Factor in that Massey had a record of repeated mine safety violations at Upper Big Branch and at other mines it owned plus since-discovered revelations that officials at that Massey mine routinely falsified their own safety inspection records, and you have a situation where safety played a distant second fiddle to production.
Among the steps taken after the Upper Big Branch explosion were stepped-up mine inspections by federal regulators and the prosecution of several individuals involved in the mine's operations. Four former Massey Energy officials have been convicted in subsequent investigations and the company's former chief executive officer faces a trial later this month on conspiracy charges.
The more aggressive mine inspections have resulted in more citations, and officials with the U.S. Mine Safety and Health Administration say the increased enforcement has cut serious violations that could lead to injury or death by about 60 percent in mines that MSHA has watched closely since 2010. The flip side of that number cited by MSHA is that plenty of serious mine safety violations remain and continue to expose miners to danger.
Among the violations that are still far too common are those similar to what caused the Upper Big Branch disaster. In January, inspectors discovered excess methane and coal dust in one Wise County, Virginia, mine and at another found 2-foot-deep accumulations of combustible materials and coal dust in another Wise County mine. At that second mine, it was discovered that the water supply for sprayers to suppress coal dust were turned off.
Problems also have turned up closer to home. The Camp Creek underground mine in Wayne County had been cited 64 times in the last two years for failing to follow its ventilation plan, according to MSHA, although the safety conditions there had improved during follow-up inspections, a report by The Associated Press said.
Perhaps the most significant continuing oversight is that regulators have limited authority to shut down mines that have repeated safety violations. "Pattern violators," as such mines are called, can contest that designation for months or years through appeals. That was the case with Upper Big Branch and it has been the case in more recent incidents. For example, less than a year ago, two miners were killed in another mine considered a pattern violator that had racked up 253 serious health and safety violations in the year prior to the accident.

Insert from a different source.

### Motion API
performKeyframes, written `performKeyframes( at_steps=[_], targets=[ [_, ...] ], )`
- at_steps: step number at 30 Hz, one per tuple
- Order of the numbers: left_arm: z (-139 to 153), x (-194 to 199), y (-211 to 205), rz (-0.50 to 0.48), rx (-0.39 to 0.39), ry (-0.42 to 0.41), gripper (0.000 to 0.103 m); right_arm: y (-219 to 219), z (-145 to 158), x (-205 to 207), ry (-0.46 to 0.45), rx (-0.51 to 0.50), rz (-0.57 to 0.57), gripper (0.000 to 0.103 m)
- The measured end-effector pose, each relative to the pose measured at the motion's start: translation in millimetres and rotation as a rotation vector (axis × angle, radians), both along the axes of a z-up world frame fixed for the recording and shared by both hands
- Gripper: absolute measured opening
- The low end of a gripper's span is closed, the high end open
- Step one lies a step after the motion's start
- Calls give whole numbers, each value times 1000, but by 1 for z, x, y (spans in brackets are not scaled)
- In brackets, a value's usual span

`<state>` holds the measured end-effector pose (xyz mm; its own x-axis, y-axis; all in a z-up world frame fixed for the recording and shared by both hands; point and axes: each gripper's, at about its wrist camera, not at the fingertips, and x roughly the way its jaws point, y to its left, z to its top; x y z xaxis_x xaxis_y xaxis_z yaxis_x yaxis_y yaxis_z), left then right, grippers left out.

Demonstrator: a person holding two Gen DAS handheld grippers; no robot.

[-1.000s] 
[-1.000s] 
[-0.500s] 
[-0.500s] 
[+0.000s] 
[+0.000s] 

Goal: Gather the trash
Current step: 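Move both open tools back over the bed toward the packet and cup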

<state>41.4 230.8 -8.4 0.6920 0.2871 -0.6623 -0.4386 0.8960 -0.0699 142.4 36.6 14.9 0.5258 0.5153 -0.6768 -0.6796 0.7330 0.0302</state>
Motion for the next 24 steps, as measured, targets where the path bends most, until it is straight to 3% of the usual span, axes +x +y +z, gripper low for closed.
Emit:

MSHA, which can levy fines and temporarily shut down a mine, doesn't have the authority to close a mine without asking a federal judge's permission. And the agency has never taken that step.
So far, Congress has done nothing to strengthen regulators' tools in regard to mines that have shown a history of neglect or disregard for the safety rules. Until that happens, too many mines will continue to fall short of important safety standards, and miners' lives will be at undue risk.